Date: Fri, 18 Nov 2005 05:25:01 -0800
Reply-To: Dave <david.brewer@UC.EDU>
Sender: "SAS(r) Discussion" <SAS-L@LISTSERV.UGA.EDU>
From: Dave <david.brewer@UC.EDU>
Organization: http://groups.google.com
Subject: Re: PROC SQL Help -- SOLVED
In-Reply-To: <BAY103-F14A9120F4F7E069D140425B05E0@phx.gbl>
Content-Type: text/plain; charset="iso-8859-1"
Howard,
Thanks so much for your solution...this is what I needed.
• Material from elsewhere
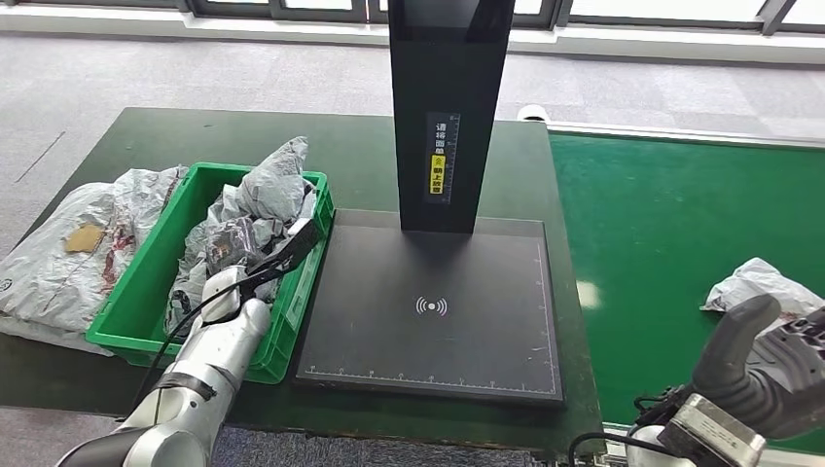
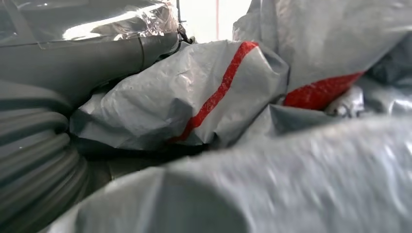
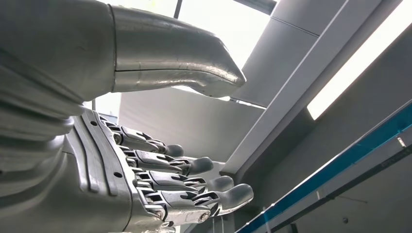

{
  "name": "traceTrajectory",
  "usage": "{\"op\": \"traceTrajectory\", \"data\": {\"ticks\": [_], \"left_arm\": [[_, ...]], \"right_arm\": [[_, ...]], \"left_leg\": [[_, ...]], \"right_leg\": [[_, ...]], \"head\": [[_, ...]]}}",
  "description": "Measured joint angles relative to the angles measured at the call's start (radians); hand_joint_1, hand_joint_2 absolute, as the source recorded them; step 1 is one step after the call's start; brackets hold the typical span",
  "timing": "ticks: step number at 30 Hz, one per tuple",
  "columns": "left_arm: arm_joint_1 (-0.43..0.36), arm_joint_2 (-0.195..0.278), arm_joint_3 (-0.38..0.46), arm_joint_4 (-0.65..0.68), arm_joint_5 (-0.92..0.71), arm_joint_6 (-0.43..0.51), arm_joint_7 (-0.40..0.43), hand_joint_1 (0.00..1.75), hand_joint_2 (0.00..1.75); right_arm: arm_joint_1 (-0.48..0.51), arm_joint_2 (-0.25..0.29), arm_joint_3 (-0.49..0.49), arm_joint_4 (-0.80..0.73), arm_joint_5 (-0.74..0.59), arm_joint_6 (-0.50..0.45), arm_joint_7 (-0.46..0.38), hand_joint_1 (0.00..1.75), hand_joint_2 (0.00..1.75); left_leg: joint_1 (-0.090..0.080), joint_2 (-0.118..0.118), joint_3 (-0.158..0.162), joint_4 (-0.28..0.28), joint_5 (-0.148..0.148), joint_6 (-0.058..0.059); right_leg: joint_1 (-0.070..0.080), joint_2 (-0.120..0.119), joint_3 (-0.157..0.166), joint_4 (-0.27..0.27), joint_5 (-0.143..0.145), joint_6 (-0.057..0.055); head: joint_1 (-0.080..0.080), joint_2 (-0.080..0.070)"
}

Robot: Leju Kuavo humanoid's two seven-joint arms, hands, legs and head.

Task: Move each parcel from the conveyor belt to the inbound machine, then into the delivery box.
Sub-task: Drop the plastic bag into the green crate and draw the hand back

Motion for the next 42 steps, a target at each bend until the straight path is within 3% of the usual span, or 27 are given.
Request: {"op": "traceTrajectory", "data": {"ticks": [4,8,9,12,14,18,22,28,33,42], "left_arm": [[-0.005,0.006,0.003,0.016,0.000,-0.014,0.011,1.75,1.75],[-0.007,0.010,0.007,0.023,0.000,-0.018,0.026,0.06,1.75],[-0.008,0.010,0.007,0.024,0.000,-0.019,0.026,0.00,1.31],[-0.010,0.011,0.016,0.024,0.027,-0.016,-0.016,0.00,0.00],[-0.015,0.010,0.036,0.022,0.111,-0.019,-0.127,0.00,0.00],[-0.019,-0.005,0.113,-0.017,0.382,-0.071,-0.460,0.00,0.00],[0.003,-0.039,0.171,-0.101,0.548,-0.111,-0.618,0.00,0.00],[0.093,-0.098,0.182,-0.307,0.740,-0.153,-0.707,0.00,0.00],[0.203,-0.142,0.139,-0.528,0.886,-0.180,-0.708,0.00,0.00],[0.282,-0.164,0.072,-0.696,0.914,-0.194,-0.698,0.00,0.00]], "right_arm": [[-0.001,0.000,0.000,0.005,-0.001,0.000,0.000,0.00,1.75],[-0.001,0.000,0.000,0.011,-0.002,0.000,0.000,0.00,1.75],[-0.002,0.000,0.000,0.013,-0.003,0.000,0.000,0.00,1.75],[-0.002,0.000,0.000,0.016,-0.003,0.000,0.000,0.00,1.75],[-0.002,0.000,0.000,0.016,-0.004,0.000,0.000,0.00,1.75],[0.000,0.000,0.000,0.016,-0.007,0.000,0.000,0.00,1.75],[0.006,0.000,-0.001,0.016,-0.009,0.000,0.000,0.00,1.75],[0.034,0.000,-0.006,0.010,-0.010,0.000,0.000,0.00,1.75],[0.057,0.001,-0.026,-0.004,-0.011,0.000,0.000,0.00,1.75],[0.071,0.004,-0.044,-0.012,-0.012,0.000,0.000,0.00,1.75]], "left_leg": [[0.000,0.000,0.001,0.000,0.000,0.000],[0.000,0.000,0.002,0.000,0.000,0.000],[0.000,0.000,0.002,0.000,0.000,0.000],[0.000,0.000,0.002,-0.001,0.000,0.000],[0.000,0.001,0.003,-0.001,0.000,0.000],[0.000,0.000,0.003,-0.001,0.000,0.000],[0.000,0.000,0.003,-0.001,-0.001,0.000],[0.000,0.000,0.003,0.000,-0.002,0.001],[0.000,0.000,0.002,0.000,-0.002,0.001],[0.000,0.000,0.001,0.000,-0.002,0.001]], "right_leg": [[0.000,0.000,0.001,0.000,0.000,0.000],[0.000,0.000,0.001,0.000,0.000,0.000],[0.000,0.000,0.001,0.000,0.000,0.000],[0.000,0.000,0.001,0.000,0.000,0.000],[0.000,0.000,0.001,0.000,0.000,0.000],[0.000,0.000,0.002,0.000,-0.001,-0.001],[0.000,0.000,0.002,0.000,-0.001,-0.001],[0.000,0.000,0.001,0.000,-0.001,-0.001],[0.000,0.000,0.000,0.000,-0.002,-0.001],[0.000,0.000,0.000,0.000,-0.002,0.000]], "head": [[0.000,0.000],[0.000,0.000],[0.000,0.000],[0.000,0.000],[0.000,0.000],[0.000,0.000],[0.000,0.000],[0.000,0.000],[0.000,0.000],[0.000,0.000]]}}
Also, much thanks to David Cassell, Arild Skogmo, chris@OVIEW.CO.UK,
Howard Schreier for their excellent suggestions and taking time out of
their busy schedule to assist me.
Dave
-----Original Message-----
From: SAS(r) Discussion [mailto:SAS-L@LISTSERV.UGA.EDU] On Behalf Of
Howard Schreier <hs AT dc-sug DOT org>
Sent: Thursday, November 17, 2005 11:12 PM
To: SAS-L@LISTSERV.UGA.EDU
Subject: Re: PROC SQL Help
I think the essential problem can be solved with a rather simple DATA
step.
Test data:
data cases;
input begin_month case_data $ @@;
cards;
7 a
8 b
9 c
11 d 11 e 11 f 11 g
12 h
;
data controls;
input begin_month control_data $ @@;
cards;
7 A
8 B 8 C
9 D
11 E 11 F 11 G 11 H 11 I 11 J
12 K
14 L
;
I would use SQL to randomize the controls within each group. This is a
refinement, and is not critical for the technique used below.
proc sql;
create view rancontrols as
select * from controls
order by begin_month, ranuni(123);
quit;
Now do the merge. It's a many-to-many, but that's OK in this case.
data matches;
incases = 0;
merge cases(in=incases keep=begin_month) rancontrols;
by begin_month;
if incases;
run;
The explicit reset of the IN= variable INCASES makes the many-to-many
situations behave appropriately. It's the one unusual thing here.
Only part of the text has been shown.